All she could think about was how to explain to the mighty warrior that he was her only hope. That he was the only one who was strong enough and brave enough to get Kira free from the prison she was in.
She was close enough to a mountain pass she recognised. Her dad had always told them to avoid it because of the human town there, but Akela decided to risk it. She ran through town in the cover of darkness, amazed at the streetlights and human activity around her. She didn't dare stop for long. Only for a quick search for a meal in a plastic bin in somebody's garden and another snack from a dog bowl another mile along. Akela knew she was taking a risk, but she didn't have the strength to cross over the mountains.
And so her journey continued south. Sleeping under the low branches of trees, her fur matting with pine needles and mud. All the time searching.
In the distance a low mountain gradually became her goal.
The Shadow mountain.
Home of the Connor pack.
Where her father had said they would be welcomed.
Where her mother would have received the help she needed.
Where the last of the feared Cizinec lived openly among humans.
She ran every night and slept restlessly in the day.
Her wolf was leading the way. Towards some unknown safety her human self did not recognise. But her wolf longed for it.

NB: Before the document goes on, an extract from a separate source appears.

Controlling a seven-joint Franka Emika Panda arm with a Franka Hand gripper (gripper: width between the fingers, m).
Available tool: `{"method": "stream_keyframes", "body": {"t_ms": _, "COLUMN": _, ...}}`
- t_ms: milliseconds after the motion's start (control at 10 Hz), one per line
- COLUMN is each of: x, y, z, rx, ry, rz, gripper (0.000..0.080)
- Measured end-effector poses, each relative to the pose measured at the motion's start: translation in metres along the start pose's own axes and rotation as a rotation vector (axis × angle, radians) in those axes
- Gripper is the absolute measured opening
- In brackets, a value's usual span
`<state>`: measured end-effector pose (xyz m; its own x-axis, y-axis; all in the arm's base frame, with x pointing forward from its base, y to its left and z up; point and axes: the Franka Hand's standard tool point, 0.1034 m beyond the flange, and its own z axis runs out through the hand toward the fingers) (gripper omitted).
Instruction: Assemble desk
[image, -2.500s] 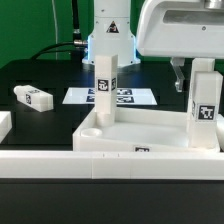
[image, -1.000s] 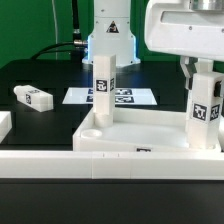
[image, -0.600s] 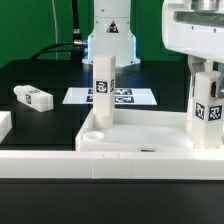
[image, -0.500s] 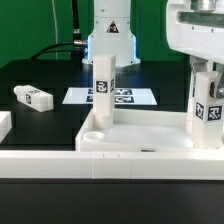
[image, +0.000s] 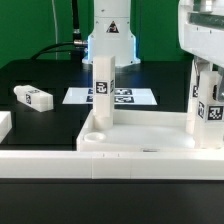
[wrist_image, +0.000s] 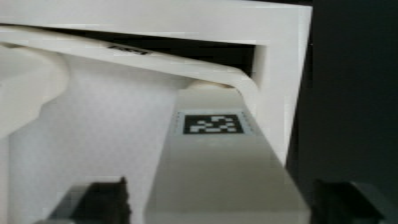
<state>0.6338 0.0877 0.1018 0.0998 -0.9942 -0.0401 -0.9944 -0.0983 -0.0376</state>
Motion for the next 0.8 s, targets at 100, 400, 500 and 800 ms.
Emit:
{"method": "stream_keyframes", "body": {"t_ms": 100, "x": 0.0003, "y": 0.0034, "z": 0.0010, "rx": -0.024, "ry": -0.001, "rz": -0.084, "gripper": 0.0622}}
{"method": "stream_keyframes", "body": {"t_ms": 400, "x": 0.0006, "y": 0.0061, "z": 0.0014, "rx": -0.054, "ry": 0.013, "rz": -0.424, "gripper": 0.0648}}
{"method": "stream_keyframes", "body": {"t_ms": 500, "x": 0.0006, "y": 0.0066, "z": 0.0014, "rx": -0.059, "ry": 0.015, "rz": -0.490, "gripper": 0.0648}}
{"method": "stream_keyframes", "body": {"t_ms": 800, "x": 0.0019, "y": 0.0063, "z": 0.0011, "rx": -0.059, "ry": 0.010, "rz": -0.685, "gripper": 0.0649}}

The last of her strength was waning. She wasn't eating enough to maintain the running speed. She felt her own ribs protrude when she had the strength to clean herself. There was no doubt that she would starve to death soon, in the winter cold, unless she found shelter and food.
Her wolf drew her on. Some unknown bond pulled her towards an unfamiliar sense of safety. As if her wolf was running towards a home she had never known.
She was about to give up hope of ever getting there, when suddenly the scent barrier was right in front of her. It had been refreshed that morning.
And one of the scent markers smelled so good. It was this candy apple spiced scent of something she had never had.
It smelled like home.
Her wolf sighed in relief.
Akela crossed over on unsteady legs and collapsed in exhaustion.